最初の方に象のエピソードが出てきますが、少年は乗り物の中で、大好きな象の乗り物にだけは乗らないというところが、彼がどういう人間かをすごくよく表している気がして、好きです。

前半部、チェスと出会い、バスの中でマスターと育まれるしあわせな時間がなんとも言えず素敵です。中盤からは涙なしで読み進めるのが難しくなりますが、これはきっと不幸な物語ではないのだと思います。

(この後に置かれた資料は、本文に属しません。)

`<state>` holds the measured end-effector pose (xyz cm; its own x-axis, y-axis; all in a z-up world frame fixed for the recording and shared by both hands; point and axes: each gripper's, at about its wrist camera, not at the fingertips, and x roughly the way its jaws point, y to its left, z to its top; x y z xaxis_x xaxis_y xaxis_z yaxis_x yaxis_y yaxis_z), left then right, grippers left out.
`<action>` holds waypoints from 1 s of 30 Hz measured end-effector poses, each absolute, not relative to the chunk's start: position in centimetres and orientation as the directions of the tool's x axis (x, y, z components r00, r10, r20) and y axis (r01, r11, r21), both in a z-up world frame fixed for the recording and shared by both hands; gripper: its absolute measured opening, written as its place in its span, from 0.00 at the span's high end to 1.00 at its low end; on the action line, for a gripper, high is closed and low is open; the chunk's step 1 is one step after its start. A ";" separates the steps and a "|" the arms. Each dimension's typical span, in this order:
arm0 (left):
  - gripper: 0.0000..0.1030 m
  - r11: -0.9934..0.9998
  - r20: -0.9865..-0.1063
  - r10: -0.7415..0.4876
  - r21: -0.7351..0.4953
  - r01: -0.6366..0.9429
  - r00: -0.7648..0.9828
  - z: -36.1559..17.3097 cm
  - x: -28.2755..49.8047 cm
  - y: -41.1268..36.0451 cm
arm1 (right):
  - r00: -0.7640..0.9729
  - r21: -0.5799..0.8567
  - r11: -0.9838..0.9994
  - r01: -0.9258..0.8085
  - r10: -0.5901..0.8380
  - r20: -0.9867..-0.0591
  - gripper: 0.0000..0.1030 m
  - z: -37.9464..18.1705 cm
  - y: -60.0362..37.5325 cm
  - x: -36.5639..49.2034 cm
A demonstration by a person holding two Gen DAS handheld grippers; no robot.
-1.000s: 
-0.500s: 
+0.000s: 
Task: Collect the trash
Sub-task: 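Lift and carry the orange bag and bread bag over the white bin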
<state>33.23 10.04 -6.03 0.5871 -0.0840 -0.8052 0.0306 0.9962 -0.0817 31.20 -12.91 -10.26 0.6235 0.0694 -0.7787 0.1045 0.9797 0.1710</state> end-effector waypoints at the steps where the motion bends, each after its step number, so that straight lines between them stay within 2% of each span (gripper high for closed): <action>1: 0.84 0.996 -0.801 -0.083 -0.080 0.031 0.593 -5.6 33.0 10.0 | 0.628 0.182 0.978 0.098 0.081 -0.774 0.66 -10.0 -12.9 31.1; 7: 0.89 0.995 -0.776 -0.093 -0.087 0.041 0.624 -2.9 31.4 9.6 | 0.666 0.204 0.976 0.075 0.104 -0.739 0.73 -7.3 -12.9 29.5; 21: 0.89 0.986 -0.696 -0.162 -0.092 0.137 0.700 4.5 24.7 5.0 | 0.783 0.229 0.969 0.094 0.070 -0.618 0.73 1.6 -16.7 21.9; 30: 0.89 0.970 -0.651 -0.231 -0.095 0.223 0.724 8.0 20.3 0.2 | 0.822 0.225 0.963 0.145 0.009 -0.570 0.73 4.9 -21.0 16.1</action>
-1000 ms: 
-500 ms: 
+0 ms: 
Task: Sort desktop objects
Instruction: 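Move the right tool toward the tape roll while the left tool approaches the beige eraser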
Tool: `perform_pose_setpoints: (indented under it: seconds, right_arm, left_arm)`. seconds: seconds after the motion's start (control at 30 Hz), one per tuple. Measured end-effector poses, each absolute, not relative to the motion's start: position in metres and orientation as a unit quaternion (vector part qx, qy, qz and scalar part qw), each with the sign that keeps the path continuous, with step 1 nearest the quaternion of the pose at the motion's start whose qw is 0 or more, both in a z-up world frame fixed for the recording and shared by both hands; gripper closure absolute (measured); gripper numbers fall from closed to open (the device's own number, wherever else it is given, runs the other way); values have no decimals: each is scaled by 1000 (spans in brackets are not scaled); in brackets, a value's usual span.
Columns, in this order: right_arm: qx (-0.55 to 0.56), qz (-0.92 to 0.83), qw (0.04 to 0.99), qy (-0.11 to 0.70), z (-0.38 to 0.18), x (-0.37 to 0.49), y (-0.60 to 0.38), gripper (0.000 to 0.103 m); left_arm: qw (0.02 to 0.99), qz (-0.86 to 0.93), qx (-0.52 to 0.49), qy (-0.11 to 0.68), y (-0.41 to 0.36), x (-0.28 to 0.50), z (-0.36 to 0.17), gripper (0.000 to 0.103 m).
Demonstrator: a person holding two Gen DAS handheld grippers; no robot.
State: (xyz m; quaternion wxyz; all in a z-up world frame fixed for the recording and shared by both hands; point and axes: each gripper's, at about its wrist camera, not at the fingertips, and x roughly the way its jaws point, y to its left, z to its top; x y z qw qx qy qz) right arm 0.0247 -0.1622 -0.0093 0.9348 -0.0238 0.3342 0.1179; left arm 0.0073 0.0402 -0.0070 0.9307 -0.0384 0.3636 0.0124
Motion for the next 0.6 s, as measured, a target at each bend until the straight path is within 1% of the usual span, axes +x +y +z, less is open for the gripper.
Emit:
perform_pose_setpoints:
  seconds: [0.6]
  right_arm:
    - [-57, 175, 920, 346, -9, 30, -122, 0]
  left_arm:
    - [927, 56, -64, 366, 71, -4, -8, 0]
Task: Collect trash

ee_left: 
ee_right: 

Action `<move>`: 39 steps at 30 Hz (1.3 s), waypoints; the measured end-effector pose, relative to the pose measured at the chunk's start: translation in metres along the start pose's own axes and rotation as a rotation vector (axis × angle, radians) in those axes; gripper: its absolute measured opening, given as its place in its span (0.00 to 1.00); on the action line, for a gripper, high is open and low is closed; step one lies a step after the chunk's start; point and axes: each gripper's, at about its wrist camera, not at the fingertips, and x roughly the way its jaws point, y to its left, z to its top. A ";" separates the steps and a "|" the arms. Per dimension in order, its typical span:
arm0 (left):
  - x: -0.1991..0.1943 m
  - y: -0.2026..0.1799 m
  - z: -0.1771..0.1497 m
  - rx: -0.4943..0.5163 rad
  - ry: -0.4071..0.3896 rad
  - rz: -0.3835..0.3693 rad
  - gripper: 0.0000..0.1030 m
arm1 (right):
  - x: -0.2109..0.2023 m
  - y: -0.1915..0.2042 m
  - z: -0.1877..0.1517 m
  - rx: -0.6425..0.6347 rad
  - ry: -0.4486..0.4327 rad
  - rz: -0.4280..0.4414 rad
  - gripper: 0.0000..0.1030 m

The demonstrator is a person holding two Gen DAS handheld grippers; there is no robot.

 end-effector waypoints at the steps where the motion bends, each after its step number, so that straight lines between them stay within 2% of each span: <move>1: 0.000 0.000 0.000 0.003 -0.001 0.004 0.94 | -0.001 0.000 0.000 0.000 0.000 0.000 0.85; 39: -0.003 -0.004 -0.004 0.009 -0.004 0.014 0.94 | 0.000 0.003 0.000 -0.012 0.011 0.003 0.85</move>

小川洋子の作品は、硬質で冷たく、丹念に作られていて美しい、そんな印象を受けます。それが私にとっては少し遠く感じられていたのですが、『博士の愛した数式』と、これは、最初からすっと入ってきました。
何度も思い返して味わいたいような一冊です。
★★★★☆
『死者のための音楽』山白朝子
2012年03月26日(月)
帯に「これは愛の短編集だ/乙一」だったかな。何をやってるんですか、この人は(笑)

彼らしい短編集であるなあとは思います。手触りが。
しかし、Amazonのレビュー、ものすごく評判いいですね。私はそんなに好きじゃなかったんだけども…。
別に、せつない系でなきゃ!とかは言わないんだけど。なんだろうなあ。
一風変わった怪談的な話が好きな人は、好きかもしれないですね。

時々、首をかしげてしまうような文章を書くところも彼らしい…。